DATA SHOWN =
----------

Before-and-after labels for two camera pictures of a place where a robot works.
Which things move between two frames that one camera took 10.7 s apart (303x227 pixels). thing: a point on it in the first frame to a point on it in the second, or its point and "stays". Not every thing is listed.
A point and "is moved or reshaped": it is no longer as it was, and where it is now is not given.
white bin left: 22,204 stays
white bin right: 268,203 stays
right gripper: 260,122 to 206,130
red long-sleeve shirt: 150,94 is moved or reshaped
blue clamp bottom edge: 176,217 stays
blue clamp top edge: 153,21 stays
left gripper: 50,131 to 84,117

----------

What is needed is an exact transcription of every entry above.

Before-and-after labels for two camera pictures of a place where a robot works.
Which things move between two frames that one camera took 10.7 s apart (303x227 pixels). thing: a point on it in the first frame to a point on it in the second, or its point and "stays". Not every thing is listed.
A point and "is moved or reshaped": it is no longer as it was, and where it is now is not given.
white bin left: 22,204 stays
white bin right: 268,203 stays
right gripper: 260,122 to 206,130
red long-sleeve shirt: 150,94 is moved or reshaped
blue clamp bottom edge: 176,217 stays
blue clamp top edge: 153,21 stays
left gripper: 50,131 to 84,117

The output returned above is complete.